The stone in the picture above honours the life of a palace slave who died in Rome at the age of 8 years and 3 months. It was erected by his parents around AD 220. On the left you can see an anchor. On the right you can see a fish.
Fishing imagery reminded the early Christians of Jesus. He came from Galilee, which is known for its lake and fishing industry.
- Jesus recruited His disciples from among the Galilean fisherman. He would make them “fishers of men,” rescuing lost souls from a sea of sin (Matthew 4:19).
- The writer of Hebrews describes Jesus as the anchor of our soul (Hebrews 6:19). Without Christ we will drift from the safe harbour of God’s grace.
The fish symbol became a teaching tool for the early church. Each letter of the Greek word for “fish” (ichthys or ichthus) became part of an acrostic – a memory device – to represent the name and key titles of Jesus.
- Ι (the Greek letter iota) is the first letter in Ἰησοῦς (ē-ā-süs; the Greek word for Jesus).
- Χ (the Greek letter chi) is the first letter in Χριστός (khrē-stos; the Greek word for Christ).
- Θ (the Greek letter theta) is the first letter in Θεος (the-os; the Greek word for God).
- Υ (the Greek letter upsilon) is the frst letter in Υἱός (hwē-os; the Greek word for Son).
- Σ (the Greek letter sigma) is the first letter in Σωτήρ (sō-tār; the Greek word for Saviour).
The fish was popular in the underground church, perhaps more popular than the cross. For many Christians, the Roman cross was a cruel reminder of what the authorities did to Jesus, and what they could do to believers and their families. Clement of Alexandria, writing about AD 200, suggested all sorts of distinctively Christian symbols for a man’s signet ring (Paedogogus, 3.11). The cross was not one of them.
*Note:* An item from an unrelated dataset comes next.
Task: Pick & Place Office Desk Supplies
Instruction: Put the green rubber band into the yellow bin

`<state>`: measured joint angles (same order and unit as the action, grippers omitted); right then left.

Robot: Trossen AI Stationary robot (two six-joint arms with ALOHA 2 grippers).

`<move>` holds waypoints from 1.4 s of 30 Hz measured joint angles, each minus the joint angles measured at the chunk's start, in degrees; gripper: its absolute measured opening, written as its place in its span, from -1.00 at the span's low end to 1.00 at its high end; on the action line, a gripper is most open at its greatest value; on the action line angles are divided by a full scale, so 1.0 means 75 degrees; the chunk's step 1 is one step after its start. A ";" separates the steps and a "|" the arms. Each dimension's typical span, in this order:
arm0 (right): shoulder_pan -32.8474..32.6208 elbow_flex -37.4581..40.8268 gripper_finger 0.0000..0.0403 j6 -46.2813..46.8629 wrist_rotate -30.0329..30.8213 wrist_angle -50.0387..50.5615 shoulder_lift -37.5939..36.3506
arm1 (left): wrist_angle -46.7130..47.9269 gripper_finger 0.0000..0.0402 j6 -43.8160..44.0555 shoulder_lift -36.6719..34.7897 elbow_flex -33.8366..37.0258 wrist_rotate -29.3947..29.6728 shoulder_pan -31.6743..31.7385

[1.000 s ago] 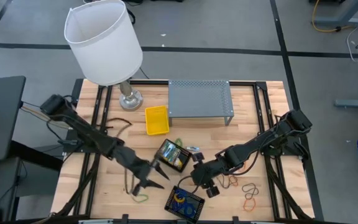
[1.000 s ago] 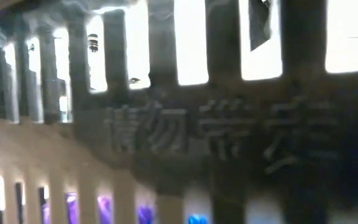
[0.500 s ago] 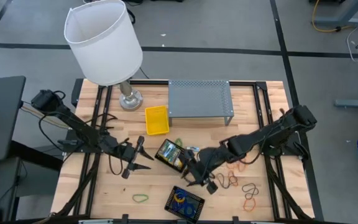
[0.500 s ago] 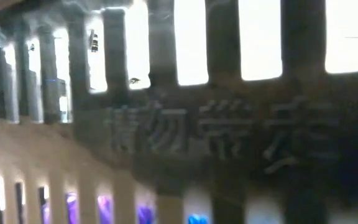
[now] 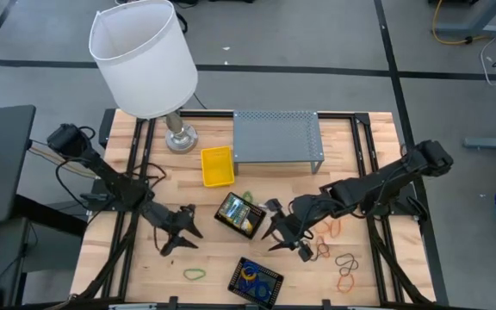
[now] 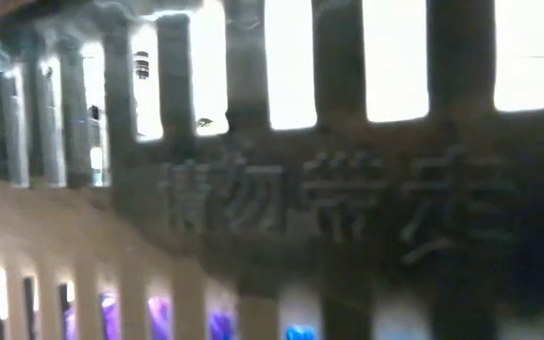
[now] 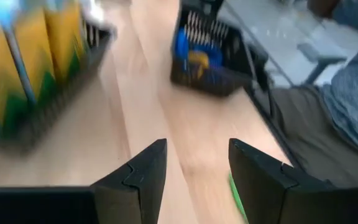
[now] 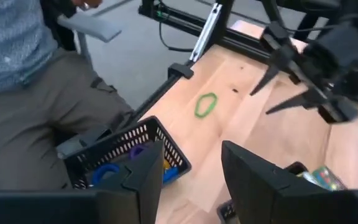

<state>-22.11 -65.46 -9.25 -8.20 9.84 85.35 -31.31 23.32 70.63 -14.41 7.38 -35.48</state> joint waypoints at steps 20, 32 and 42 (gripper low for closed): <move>0.0082 0.5985 -0.40 0.1204 0.0538 -0.5532 -0.3658 | 0.1107 -0.12 0.1978 0.1140 -0.1052 -0.0263 -0.0872; 0.0055 0.6937 -0.39 0.1311 0.1415 -0.6349 -0.3944 | 0.3097 -0.11 0.2494 0.3043 -0.2749 -0.1129 -0.0894; 0.0037 0.6937 -0.39 0.1348 0.1407 -0.6298 -0.3939 | 0.3282 -0.12 0.3084 0.4068 -0.3487 -0.0944 -0.1204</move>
Then, in AD 312, the pagan Emperor Constantine claimed to have seen a cross in the sky before the Battle of Milvian Bridge. According to some accounts, he also had a dream where Jesus explained the meaning of the cross to him. All we really know is that Constantine won the battle and gave Christ the credit. In the centuries that followed, the empty cross became the central symbol of the triumphant, imperial church (Robin M. Jensen, Oxford Encyclopedia of Ancient Greece and Rome, 2010, 1:96).
Today, the sign of the fish seems more appropriate than ever. Fewer countries recognize Christianity as their official, state religion. People who believe in Jesus and worship Him as Lord are persecuted in many parts of the world. Even in liberal democracies, or perhaps especially in liberal democracies, it is no longer politically correct to proclaim Christianity in the public square. Here, in New Zealand, laws undermine Christian views of sex, marriage, and family.
There is still a need for each disciple to bear his own cross and follow after Jesus (Luke 14:27). People can wear the cross as a symbol of their faith, but the fish reminds us of a time when Christianity survived on the margins of society, and when the church was closer to the teaching of Christ and the apostles.